EXERCISE AIM — Find the line containing "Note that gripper" in the listing below. Repeat it exactly, along with each following line up to and including the one containing "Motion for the".

RECORDED INFORMATION —
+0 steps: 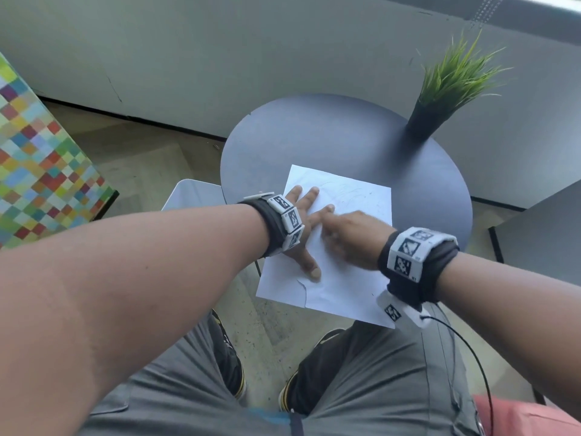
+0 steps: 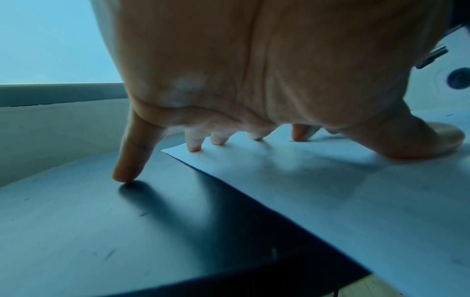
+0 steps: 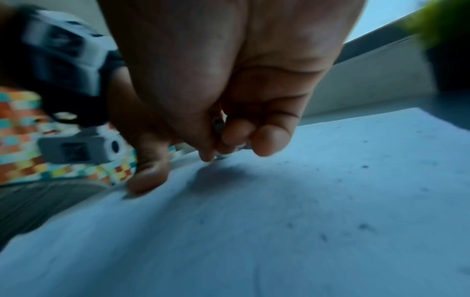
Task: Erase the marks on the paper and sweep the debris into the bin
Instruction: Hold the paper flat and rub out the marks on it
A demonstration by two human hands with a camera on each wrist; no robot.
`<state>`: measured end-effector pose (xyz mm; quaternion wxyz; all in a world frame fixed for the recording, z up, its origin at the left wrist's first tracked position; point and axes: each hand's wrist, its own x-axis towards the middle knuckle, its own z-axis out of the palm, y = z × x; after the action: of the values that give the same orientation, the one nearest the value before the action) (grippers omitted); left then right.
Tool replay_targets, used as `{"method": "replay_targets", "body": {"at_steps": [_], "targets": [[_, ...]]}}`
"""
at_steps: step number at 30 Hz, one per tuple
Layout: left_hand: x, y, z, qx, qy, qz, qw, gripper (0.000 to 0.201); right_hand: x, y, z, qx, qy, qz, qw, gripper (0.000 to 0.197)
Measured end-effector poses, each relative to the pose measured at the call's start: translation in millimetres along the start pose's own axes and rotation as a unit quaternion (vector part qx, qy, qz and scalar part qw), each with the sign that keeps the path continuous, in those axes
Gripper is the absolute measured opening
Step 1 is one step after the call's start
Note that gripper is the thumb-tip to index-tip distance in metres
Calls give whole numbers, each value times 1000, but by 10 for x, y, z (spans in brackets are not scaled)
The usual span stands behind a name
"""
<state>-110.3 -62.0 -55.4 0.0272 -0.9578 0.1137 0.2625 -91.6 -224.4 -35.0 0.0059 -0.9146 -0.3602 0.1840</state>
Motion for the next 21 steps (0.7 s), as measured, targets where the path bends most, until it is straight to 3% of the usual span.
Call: {"method": "replay_targets", "body": {"at_steps": [2, 6, 7, 11, 12, 17, 21], "targets": [[-7, -1, -7, -2, 3, 3, 1000, 145, -57, -11, -4, -16, -26, -31, 999, 21], [-41, 15, -14, 1, 4, -6, 1000, 144, 109, 341, -142, -20, 41, 83, 996, 21], [-58, 20, -23, 1, 2, -8, 1000, 144, 100, 294, -124, -24, 37, 80, 996, 21], [-73, 11, -31, 6, -5, -6, 1000, 144, -101, -177, 14, -3, -66, -60, 996, 19], [-77, 9, -39, 5, -4, -5, 1000, 144, -103, -151, 12, -8, -67, -65, 996, 17], [-141, 34, -57, 3, -2, -11, 1000, 139, 118, 449, -127, -18, 36, 80, 996, 18], [-203, -86, 10, -2, -2, -10, 1000, 137, 119, 453, -115, -33, 34, 98, 994, 17]]}}
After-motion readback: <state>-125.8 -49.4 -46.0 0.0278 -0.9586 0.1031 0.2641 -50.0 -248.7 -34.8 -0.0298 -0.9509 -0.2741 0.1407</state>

RESULT OF THIS EXERCISE —
Note that gripper is the thumb-tip to index-tip distance in metres
Calls give whole numbers, each value times 1000, but by 10 for x, y, z (spans in brackets are not scaled)
The usual span stands behind a name
"""
<state>-110.3 -62.0 -55.4 0.0272 -0.9578 0.1137 0.2625 -91.6 -224.4 -35.0 0.0059 -0.9146 -0.3602 0.1840</state>
Motion for the next 21 steps (0.7 s), as measured, targets where the path bends most, until it is straight to 3% of the usual span.

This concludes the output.